By construction, copulas are designed to effectively model univariate distributions, since they utilize the inverse of the empirical distribution of each variable when modeling the marginal CDF. This becomes clearer when describing the data generation process using a copula. For each Xi,i=1,,d, the first step is to sample n independent observations from a random Uniform, U. Then, apply the fitted copula model (fitted to the original data) to the independent U to generate dependent observations, Ũ. Finally, apply the integral transform to map Ũ to the Xi data space via the (inverse of the) empirical distribution of the observed Xi.

Though copula models date back to 1959, vine copulas (of which R‐vine copulas are a subset) were developed in the late 1990s and 2000s [56, 57, 58] as a specific type of copula that invokes a nested tree (or “vine”) structure, where pairs of copulas are utilized to build the entire copula structure, and hence are useful in modeling the dependence between variables in a high‐dimensional, multivariable context [59]. This is because the decomposition shown in Equation (1) is far from unique in our data generation context. The decomposition is unique if all random variables are strictly continuous [37], which is very rarely the case in RCT data.
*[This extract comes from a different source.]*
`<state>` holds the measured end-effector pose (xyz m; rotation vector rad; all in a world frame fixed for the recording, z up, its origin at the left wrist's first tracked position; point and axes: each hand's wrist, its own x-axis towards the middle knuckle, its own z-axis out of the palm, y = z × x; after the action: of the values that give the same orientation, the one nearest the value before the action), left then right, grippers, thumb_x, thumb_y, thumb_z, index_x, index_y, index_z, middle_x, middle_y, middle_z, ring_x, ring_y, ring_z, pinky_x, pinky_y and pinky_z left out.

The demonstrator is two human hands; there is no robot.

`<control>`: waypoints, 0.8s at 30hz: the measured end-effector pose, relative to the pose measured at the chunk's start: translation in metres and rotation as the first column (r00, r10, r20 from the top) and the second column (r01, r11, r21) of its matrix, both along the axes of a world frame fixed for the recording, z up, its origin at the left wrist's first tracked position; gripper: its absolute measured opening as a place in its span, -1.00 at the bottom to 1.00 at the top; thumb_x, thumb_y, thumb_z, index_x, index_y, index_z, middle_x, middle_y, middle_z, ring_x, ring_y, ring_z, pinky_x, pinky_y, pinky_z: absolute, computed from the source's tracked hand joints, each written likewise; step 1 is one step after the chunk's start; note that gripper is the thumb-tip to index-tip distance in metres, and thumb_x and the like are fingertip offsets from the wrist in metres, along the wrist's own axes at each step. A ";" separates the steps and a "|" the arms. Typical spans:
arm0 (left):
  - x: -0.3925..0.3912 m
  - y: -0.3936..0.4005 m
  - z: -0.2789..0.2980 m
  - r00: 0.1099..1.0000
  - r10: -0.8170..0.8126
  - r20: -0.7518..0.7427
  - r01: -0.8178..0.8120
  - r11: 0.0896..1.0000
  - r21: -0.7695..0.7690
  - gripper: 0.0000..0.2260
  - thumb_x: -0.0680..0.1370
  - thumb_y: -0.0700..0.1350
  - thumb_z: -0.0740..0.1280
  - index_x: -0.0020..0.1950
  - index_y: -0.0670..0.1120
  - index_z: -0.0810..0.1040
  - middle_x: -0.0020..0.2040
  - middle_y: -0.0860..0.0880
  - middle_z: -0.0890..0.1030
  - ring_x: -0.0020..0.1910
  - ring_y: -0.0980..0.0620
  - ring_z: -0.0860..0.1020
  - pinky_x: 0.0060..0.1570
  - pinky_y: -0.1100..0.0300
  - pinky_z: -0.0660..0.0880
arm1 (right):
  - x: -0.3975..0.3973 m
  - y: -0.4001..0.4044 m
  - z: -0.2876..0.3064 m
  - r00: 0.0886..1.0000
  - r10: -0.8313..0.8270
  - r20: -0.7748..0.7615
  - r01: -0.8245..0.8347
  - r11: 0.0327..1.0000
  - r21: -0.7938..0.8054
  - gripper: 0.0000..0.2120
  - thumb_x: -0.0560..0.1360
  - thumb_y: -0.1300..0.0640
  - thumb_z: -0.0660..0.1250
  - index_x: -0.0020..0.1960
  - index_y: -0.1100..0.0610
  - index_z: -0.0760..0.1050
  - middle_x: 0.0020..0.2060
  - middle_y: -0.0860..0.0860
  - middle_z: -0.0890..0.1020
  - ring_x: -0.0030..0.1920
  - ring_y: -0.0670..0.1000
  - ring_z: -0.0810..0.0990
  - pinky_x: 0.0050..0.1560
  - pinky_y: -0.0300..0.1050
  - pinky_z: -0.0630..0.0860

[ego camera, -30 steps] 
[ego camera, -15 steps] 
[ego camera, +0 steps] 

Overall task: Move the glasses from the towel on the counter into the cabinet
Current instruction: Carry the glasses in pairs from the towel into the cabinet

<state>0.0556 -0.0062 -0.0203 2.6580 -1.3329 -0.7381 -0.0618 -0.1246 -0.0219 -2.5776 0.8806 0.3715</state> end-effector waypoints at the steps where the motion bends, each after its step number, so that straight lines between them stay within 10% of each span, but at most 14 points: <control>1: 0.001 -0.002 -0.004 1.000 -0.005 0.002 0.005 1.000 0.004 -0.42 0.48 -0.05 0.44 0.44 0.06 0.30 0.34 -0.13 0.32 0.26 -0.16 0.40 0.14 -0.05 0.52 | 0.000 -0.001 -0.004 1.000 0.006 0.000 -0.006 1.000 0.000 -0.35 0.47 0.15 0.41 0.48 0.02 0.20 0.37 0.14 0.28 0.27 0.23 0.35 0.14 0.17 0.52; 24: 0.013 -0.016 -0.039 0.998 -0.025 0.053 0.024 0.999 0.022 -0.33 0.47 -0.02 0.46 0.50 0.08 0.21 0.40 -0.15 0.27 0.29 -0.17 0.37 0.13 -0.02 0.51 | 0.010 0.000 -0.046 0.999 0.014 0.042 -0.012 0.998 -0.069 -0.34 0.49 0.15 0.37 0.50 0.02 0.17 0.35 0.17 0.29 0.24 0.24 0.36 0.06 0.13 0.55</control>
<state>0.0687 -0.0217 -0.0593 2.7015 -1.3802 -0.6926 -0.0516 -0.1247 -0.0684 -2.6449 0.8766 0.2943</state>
R‐vine copulas are useful in a high‐dimensional multivariable setting because they allow for a structure to be applied to the non‐unique decomposition, and there exists an algorithm to traverse said vine structure to effectively model the joint CDF. Due to this utility in a multivariable context, we chose to utilize specifically R‐vine copulas as another method to consider in our data generation framework.

3. Methods

We first describe the data set used in this paper to provide context for the data generation frameworks and illustrate more easily how the different frameworks operate in an RCT data setting.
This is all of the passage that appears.